• [ABOUT THIS TASK]:
The required result is the number of lines below that hold the word "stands", stated without anything else.

• [SOURCE MATERIAL]:

★ ★ ★ ★ ★ ★ ★

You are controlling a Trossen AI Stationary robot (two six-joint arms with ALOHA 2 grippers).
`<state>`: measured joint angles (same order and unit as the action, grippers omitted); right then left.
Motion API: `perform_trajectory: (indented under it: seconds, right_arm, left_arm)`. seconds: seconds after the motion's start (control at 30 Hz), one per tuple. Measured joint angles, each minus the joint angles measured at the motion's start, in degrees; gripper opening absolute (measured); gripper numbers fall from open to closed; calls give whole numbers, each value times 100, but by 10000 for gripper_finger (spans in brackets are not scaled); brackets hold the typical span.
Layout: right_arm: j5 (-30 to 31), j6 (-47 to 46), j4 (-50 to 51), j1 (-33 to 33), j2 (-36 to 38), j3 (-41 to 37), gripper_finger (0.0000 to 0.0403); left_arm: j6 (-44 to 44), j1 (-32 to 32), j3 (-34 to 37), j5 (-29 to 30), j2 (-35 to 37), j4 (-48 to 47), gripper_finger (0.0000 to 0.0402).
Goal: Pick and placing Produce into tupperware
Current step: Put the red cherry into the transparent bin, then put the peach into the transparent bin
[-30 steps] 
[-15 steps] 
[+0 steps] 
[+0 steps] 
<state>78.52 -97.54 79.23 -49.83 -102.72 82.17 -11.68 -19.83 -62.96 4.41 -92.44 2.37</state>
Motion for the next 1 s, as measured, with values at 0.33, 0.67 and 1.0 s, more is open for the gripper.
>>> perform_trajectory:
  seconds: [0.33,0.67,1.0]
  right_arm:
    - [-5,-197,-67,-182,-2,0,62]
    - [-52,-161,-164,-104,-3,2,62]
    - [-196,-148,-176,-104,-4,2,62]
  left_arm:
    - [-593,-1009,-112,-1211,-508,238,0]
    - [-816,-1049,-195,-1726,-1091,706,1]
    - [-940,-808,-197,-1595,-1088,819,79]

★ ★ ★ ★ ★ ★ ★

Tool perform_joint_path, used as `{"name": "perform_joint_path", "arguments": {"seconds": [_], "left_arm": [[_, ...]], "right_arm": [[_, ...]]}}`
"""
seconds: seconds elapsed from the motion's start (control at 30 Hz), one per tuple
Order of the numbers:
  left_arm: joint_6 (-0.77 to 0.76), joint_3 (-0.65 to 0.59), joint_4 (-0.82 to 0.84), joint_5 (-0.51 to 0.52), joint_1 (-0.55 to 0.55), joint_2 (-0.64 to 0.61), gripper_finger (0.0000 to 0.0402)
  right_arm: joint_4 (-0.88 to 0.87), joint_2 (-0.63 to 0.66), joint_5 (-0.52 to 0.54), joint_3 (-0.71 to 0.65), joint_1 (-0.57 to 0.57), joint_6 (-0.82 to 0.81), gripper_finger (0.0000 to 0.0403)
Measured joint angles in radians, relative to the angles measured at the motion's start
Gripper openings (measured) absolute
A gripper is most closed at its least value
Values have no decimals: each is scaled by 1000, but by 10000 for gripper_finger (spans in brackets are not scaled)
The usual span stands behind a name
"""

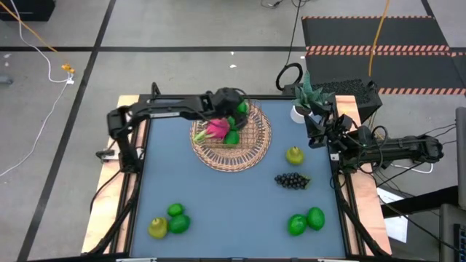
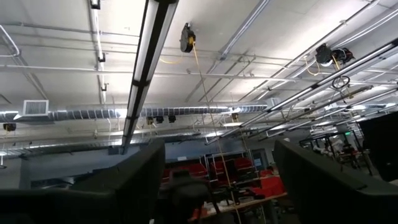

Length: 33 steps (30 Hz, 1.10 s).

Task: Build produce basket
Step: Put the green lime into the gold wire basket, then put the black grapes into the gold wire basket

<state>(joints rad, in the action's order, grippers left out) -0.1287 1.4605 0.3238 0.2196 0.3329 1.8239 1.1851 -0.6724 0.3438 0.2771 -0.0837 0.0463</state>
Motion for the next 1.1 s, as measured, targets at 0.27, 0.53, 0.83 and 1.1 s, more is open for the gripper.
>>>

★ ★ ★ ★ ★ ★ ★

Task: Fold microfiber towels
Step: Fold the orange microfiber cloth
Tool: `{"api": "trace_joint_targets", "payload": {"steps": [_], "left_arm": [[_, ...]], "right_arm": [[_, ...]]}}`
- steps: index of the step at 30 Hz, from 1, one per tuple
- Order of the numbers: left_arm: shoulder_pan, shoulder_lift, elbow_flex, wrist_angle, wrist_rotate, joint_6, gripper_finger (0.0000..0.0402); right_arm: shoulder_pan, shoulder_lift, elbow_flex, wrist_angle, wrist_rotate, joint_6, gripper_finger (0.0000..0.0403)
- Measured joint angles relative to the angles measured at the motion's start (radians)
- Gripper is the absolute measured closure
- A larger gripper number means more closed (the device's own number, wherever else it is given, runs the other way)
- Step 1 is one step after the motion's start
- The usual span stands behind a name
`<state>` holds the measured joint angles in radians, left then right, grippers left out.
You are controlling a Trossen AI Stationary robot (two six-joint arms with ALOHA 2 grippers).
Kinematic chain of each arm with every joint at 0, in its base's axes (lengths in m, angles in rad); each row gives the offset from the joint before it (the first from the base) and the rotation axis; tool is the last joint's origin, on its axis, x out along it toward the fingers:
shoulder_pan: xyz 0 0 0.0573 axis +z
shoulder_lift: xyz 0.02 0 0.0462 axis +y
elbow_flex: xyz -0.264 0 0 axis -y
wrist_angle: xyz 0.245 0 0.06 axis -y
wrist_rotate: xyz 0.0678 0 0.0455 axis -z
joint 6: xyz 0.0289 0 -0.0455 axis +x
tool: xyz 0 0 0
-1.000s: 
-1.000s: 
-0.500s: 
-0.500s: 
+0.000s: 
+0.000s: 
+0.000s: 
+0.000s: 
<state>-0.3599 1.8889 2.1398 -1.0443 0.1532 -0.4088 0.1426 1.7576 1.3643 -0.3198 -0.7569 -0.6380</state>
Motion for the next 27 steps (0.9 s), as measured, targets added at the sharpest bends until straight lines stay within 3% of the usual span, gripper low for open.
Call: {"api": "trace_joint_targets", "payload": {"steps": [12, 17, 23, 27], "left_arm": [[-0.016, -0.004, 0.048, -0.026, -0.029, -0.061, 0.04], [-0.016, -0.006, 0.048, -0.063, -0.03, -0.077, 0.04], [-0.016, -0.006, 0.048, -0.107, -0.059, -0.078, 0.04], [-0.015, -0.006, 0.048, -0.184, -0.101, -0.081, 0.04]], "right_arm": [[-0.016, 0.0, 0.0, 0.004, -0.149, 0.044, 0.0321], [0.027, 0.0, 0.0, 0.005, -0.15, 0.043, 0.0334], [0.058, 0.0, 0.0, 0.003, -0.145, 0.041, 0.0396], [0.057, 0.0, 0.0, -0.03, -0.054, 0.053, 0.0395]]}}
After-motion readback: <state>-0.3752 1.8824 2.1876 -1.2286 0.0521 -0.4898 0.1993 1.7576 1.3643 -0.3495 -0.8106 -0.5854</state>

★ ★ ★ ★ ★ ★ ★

• [SOLUTION FOR THIS PROBLEM]:
2